Below are lines of data; count those containing the word "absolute" and write nothing but the number.

Content starts

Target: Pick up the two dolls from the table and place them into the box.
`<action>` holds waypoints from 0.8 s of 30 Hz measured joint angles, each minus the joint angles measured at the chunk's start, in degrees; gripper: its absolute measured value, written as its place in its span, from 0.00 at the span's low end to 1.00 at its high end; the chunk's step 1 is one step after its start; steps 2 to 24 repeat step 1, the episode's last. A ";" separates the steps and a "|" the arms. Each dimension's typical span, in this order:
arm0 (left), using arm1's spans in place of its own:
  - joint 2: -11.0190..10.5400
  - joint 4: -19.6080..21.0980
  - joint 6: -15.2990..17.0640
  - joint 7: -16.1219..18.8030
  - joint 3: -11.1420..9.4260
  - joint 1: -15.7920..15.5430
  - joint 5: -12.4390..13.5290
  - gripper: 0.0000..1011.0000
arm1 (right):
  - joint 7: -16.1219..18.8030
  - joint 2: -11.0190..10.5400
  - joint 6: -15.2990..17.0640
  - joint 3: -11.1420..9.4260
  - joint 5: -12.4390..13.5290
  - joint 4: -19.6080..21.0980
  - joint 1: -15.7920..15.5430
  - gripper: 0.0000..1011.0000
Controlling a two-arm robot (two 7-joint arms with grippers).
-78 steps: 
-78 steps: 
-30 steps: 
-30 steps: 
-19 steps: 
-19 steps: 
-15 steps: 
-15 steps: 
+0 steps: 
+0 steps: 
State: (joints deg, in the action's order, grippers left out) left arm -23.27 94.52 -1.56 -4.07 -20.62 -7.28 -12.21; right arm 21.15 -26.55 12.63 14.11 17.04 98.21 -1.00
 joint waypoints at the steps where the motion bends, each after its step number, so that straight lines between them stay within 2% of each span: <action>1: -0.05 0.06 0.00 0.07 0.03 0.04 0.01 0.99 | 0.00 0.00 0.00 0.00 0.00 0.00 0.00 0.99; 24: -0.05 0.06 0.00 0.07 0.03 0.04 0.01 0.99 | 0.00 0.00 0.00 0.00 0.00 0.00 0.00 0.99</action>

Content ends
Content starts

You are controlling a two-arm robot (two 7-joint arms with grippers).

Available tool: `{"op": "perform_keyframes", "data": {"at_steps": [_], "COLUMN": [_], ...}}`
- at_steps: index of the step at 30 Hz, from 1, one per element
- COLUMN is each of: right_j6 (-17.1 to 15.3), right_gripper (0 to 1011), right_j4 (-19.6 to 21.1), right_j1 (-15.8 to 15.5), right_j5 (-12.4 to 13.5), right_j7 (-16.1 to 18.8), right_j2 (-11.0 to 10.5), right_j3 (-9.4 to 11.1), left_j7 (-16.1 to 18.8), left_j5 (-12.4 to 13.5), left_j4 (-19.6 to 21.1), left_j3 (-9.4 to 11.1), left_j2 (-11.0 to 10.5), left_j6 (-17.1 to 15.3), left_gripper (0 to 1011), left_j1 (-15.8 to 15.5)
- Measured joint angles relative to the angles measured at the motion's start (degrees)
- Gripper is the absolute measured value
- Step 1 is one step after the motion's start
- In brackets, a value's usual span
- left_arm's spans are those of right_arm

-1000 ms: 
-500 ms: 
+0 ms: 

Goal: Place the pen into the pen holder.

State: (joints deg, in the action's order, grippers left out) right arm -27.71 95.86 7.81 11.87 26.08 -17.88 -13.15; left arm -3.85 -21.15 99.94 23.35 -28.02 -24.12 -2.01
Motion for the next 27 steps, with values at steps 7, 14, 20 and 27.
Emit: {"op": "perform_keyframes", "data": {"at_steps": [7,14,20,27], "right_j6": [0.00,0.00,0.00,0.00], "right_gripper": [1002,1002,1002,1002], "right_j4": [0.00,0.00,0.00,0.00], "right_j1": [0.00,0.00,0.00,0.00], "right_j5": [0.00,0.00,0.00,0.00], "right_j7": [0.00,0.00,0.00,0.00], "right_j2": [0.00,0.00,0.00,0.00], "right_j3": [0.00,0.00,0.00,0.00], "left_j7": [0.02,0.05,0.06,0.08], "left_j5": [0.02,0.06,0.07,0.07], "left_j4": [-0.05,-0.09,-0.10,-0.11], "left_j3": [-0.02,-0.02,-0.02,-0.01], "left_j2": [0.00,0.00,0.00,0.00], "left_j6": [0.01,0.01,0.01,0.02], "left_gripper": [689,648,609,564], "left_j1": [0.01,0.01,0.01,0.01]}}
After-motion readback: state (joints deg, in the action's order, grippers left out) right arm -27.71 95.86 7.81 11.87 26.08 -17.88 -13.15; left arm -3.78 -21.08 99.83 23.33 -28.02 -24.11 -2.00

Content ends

Solved problem: 2